2000年国勢調査の実施についてお答えいたします。

企画部長(高井健二)

 国勢調査は、御案内のとおり、5年に1度我が国に居住しているすべての人を対象として行われる統計調査でございます。特に、今回の国勢調査は10年ごとに実施する大規模調査でございまして、21世紀に向けたいろいろな行政課題に的確に対応するために不可欠な基礎資料を提供するとともに、国際連合の2000年勧告に準拠し、世界的な規模で実施される2000年ラウンドの人口・住宅センサスに参加して行われるという国際的な意義を持つものでございます。
 調査の特色としては、本格的な高齢社会を迎える21世紀においては、雇用対策が重要な行政課題になるため、就業及び雇用に関する調査事項等の拡充を図り、就業形態及び雇用形態の多様化の実態を明らかにするとともに、また、地方行政施策の推進に資するため、現住居での居住期間を新たに調査し、地域別の居住率や居住期間から見た地域形成の状況を明らかにする点が挙げられるところでございます。
 このため、5年に1度の通常の調査項目である氏名、世帯員の数など17項目に加え、前回の大規模調査−これは平成2年でございましたが−の調査項目のうち、居住室の数及び通勤時間または通学時間を廃止し、就業時間、現住居での居住期間を新たに追加し、22項目の調査になります。また、近年における社会経済情勢の変化や国民の意識・生活形態の多様化、各方面からの統計需要、平成7年国勢調査の実施状況、さらには調査環境の変化等を踏まえ、今回は、調査における正確性の確保を期するとともに、特に個人情報保護の一層の徹底、報告者負担の軽滅、調査活動における事故防止等に重点を置いて実施いたします。
 なお、調査結果については、今回からインターネット等の電子媒体による提供を行い、統計の高度利用に対応するなど、その利用の拡大を図ります。
 次に、県民のプライバシー保護については、統計法において秘密の保護等が規定されているところでありますが、今回、新たに個人情報保護マニュアルを作成して、調査関係者に対する指導の一層の徹底を図るはか、調査票等の厳正な管理、個人情報の保護に十分な配慮を払ってまいります。
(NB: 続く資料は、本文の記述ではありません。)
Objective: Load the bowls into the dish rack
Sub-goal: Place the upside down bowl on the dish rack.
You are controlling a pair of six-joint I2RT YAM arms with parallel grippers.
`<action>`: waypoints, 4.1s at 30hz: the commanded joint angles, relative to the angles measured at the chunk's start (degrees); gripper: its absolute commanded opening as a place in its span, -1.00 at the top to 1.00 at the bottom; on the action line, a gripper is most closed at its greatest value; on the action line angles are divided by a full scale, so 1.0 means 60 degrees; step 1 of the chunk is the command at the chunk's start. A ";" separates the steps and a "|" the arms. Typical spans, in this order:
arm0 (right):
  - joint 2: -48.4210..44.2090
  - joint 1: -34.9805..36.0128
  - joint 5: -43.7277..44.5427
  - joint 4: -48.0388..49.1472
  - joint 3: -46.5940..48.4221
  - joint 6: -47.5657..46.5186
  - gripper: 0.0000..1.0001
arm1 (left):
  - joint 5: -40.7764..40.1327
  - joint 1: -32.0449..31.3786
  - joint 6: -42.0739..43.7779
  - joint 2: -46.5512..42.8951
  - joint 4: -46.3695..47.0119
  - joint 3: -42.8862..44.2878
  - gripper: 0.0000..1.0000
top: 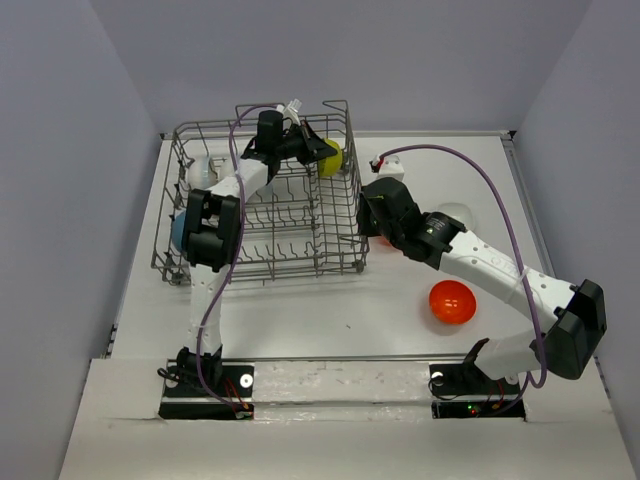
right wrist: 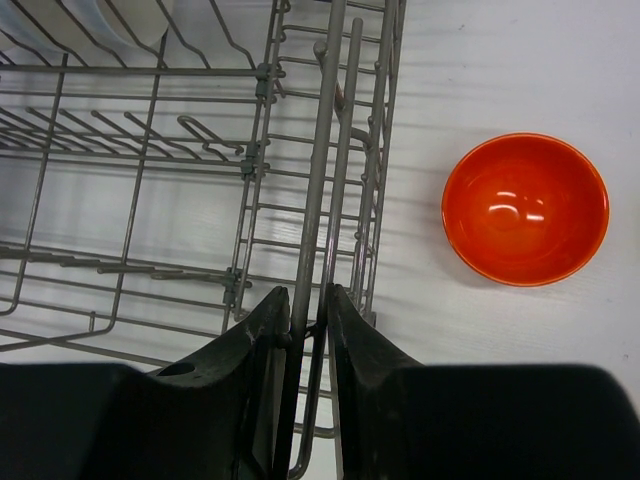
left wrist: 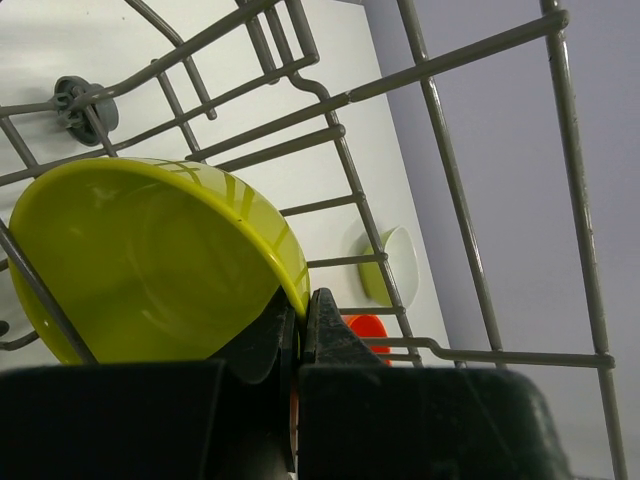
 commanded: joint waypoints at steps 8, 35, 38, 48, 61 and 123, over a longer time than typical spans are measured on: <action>-0.0027 0.0032 -0.0506 0.0562 -0.0188 0.0184 0.95 | -0.0704 0.0577 0.0922 -0.1324 -0.1002 0.0224 1.00; -0.0027 0.0032 -0.0491 0.0562 -0.0159 0.0272 0.95 | -0.0191 0.0987 0.0951 -0.1588 -0.1017 0.0225 0.67; -0.0042 0.0032 -0.0477 0.0547 -0.0173 0.0272 0.95 | -0.0206 0.1046 0.1039 -0.1661 -0.1134 0.0224 0.67; 0.0017 0.0032 -0.0520 0.0562 -0.0159 0.0316 0.95 | -0.0264 0.1222 0.1420 -0.1866 -0.1676 0.0151 0.65; 0.0046 0.0032 -0.0535 0.0547 -0.0159 0.0330 0.95 | -0.0250 0.1280 0.1625 -0.1793 -0.1823 -0.0054 0.66; 0.0222 0.0032 -0.0681 0.0533 -0.0159 0.0330 0.96 | -0.0176 0.0313 -0.3195 -0.2056 0.5985 -0.4243 1.00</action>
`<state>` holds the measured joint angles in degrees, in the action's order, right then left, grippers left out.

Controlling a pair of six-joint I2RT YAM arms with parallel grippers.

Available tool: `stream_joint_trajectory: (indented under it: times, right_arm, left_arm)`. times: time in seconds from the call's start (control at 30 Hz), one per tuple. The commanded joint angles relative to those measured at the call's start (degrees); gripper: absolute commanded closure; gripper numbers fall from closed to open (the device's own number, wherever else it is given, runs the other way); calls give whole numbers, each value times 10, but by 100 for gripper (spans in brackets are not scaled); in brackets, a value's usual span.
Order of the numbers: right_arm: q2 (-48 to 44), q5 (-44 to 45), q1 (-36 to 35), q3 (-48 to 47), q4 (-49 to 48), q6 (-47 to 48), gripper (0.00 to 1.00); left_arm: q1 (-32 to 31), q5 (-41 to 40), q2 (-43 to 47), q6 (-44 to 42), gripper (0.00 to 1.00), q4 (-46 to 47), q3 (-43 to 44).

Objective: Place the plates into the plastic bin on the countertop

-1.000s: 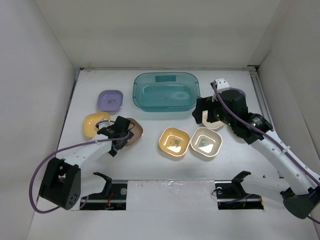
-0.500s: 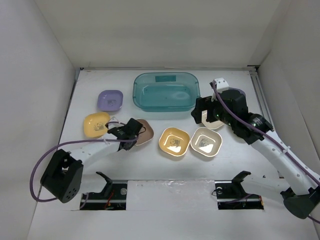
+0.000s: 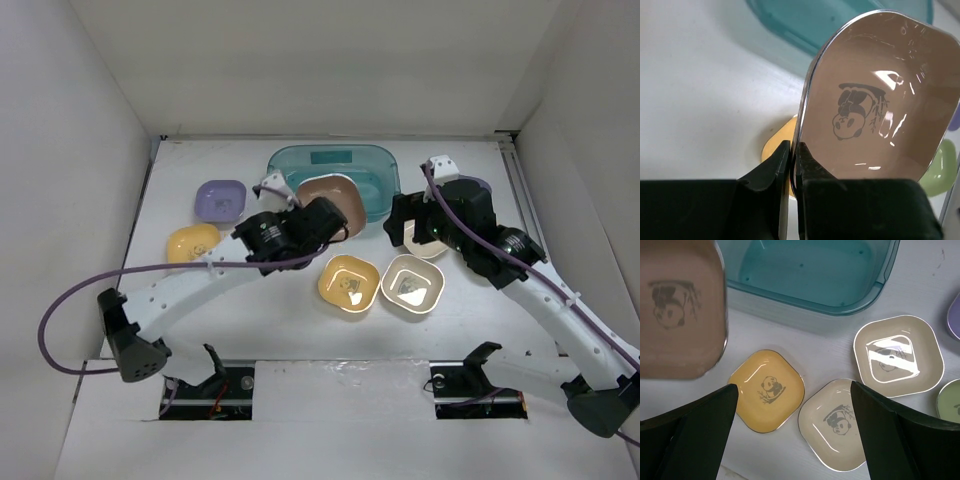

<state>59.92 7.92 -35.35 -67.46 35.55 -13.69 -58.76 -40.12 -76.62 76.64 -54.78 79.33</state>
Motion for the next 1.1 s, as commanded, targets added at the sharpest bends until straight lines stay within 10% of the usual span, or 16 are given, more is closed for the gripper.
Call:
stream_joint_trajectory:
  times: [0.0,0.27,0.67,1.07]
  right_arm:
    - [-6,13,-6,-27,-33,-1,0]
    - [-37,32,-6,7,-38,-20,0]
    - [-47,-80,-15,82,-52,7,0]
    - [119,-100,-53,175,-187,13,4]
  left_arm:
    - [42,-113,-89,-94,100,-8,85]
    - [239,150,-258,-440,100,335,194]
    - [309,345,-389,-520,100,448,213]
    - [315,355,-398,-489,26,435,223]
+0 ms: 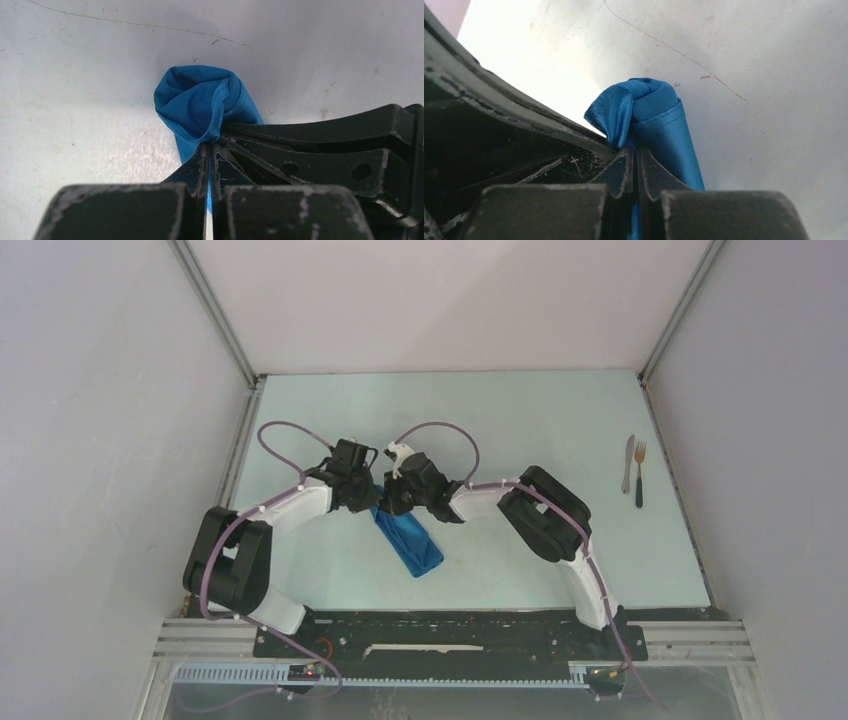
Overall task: Fold the napkin into a case and place the utensils inside
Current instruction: Stuff the top corner of the smaller-rectangle-folded napkin into the folded napkin.
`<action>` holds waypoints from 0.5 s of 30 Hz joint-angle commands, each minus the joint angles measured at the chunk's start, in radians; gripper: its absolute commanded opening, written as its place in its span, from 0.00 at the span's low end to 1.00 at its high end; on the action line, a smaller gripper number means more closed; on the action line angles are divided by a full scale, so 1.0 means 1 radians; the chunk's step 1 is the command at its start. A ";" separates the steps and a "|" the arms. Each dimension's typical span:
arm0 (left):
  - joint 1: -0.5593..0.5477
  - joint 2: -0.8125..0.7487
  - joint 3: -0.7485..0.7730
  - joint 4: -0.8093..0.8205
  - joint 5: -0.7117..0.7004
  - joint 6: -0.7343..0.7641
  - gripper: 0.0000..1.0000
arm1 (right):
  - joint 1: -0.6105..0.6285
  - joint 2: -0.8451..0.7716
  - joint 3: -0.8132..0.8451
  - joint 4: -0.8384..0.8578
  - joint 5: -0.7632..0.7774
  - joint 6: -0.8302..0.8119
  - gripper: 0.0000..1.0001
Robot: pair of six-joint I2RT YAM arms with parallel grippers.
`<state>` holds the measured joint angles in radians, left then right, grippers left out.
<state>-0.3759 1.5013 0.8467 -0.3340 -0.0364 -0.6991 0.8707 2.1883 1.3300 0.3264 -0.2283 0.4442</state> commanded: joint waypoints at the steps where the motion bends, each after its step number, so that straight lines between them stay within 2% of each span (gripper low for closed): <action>1: 0.015 0.020 0.053 -0.033 0.076 -0.010 0.00 | 0.008 0.021 -0.035 0.218 0.011 0.046 0.05; 9: 0.047 0.038 0.084 -0.076 0.120 -0.020 0.00 | 0.050 0.051 -0.079 0.384 0.149 0.042 0.06; 13: 0.069 0.060 0.094 -0.089 0.146 -0.030 0.00 | 0.050 0.087 -0.072 0.405 0.134 0.053 0.11; 15: 0.080 0.067 0.103 -0.095 0.164 -0.030 0.00 | 0.048 0.078 -0.108 0.429 0.125 0.060 0.17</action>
<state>-0.3084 1.5471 0.9115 -0.4126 0.0387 -0.7013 0.9058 2.2467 1.2499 0.6502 -0.1162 0.4820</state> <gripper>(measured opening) 0.003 0.122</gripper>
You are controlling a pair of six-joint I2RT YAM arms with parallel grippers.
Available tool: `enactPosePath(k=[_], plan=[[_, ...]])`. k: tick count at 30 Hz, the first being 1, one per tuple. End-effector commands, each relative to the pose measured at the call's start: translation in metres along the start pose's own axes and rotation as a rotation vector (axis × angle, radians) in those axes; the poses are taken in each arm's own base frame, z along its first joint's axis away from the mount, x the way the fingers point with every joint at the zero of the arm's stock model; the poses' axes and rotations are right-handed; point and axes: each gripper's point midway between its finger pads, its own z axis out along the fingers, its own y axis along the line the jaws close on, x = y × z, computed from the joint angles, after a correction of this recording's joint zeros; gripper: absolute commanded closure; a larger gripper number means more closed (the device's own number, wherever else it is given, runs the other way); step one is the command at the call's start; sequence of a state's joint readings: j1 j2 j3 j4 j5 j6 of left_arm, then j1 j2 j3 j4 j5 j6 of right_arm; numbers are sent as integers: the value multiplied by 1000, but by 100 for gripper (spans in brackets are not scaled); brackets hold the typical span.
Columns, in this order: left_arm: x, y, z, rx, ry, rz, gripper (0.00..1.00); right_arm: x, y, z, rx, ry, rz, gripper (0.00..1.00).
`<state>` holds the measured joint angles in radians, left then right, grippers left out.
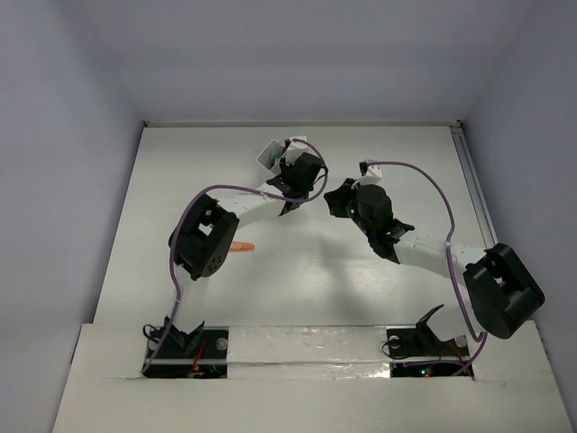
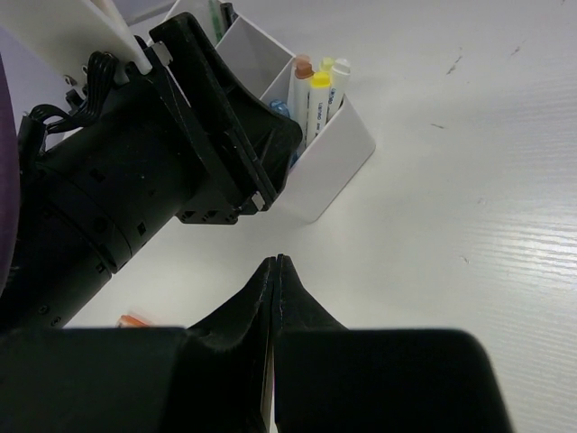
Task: Sort the stationery into containers
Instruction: Pick up the stationery from the storage box.
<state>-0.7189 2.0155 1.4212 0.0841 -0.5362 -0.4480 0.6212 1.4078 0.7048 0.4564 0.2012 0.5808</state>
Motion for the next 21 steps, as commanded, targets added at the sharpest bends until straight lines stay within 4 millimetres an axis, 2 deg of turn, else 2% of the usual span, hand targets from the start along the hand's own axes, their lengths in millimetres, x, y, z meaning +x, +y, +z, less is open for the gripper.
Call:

 調査員の事故防止についてでございますが、地元市町村の協力のもとに、調査の第一線で尽力される指導員及び調査員に対する安全確保や複数人による調査活動の指導、防犯ブザーなど安全対策用品の配付、自治会等関係機関への協力依頼など、さまざまな観点から十分な措置を講じてまいりたいと考えております。
 さらに、本調査を200万県民の御理解と御協力を得て実施するため、本年4月1日に企画部長を本部長とする実施本部を設置するとともに、事務局組織もグループ制を新たに採用して、効率的な事務の執行を図るなど調査が円滑・正確に実施されるよう万全な体制で取り組んでまいりたいと考えております。